Article Text
Abstract
Background Continuous positive airway pressure (CPAP) is an effective treatment for obstructive sleep apnoea (OSA). We assessed neural respiratory drive (NRD), as measured by the surface electromyogram of the parasternal intercostals (sEMGpara), during awake CPAP titration to quantify the effect of chest inflation on the load of the respiratory system.
Patients and methods Obese patients (body-mass-index, BMI >30) with confirmed obstructive sleep apnoea (OSA) were studied and NRD (sEMGpara) and the surface EMG of the external oblique (sEMGabd) were recorded and normalised to baseline activity (awake, supine). The apnoea-hypopnoea index (AHI) and 95th percentile of CPAP were determined in sleep studies. The patients were then studied whilst awake and breathing on CPAP (4–20 cmH2O, increments of 2 cmH2O/3 mins), with the modified Borg score (mBorg) recorded.

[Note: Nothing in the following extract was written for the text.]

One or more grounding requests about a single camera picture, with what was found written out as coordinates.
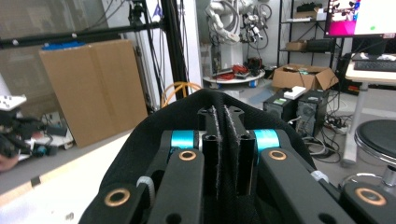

Results 15 patients (age 48 ± 10 years, 12 male, BMI 38.9 ± 5.8) suffering with moderate-severe OSA (AHI 32.2 ± 21.1/h, 95th percentile nocturnal CPAP 14.1 ± 3.8 cmH2O) were studied. Awake, sEMGpara declined by 15.1 ± 1.5% from baseline when CPAP was applied, with the nadir at a CPAP of 10.6 ± 3.4 cmH2O (p = 0.026). Further increase in CPAP levels led to a rise in sEMGpara and breathlessness (mBorg at lowest sEMGpara 0.9 ± 0.8 points, at CPAP of 20 cmH2O 2.7 ± 2.7 points, p = 0.02).
Conclusion The respiratory system is maximally offloaded with subtherapeutic CPAP levels in OSA. Levels of NRD observed at effective CPAP levels are associated with breathlessness which can impact on CPAP compliance.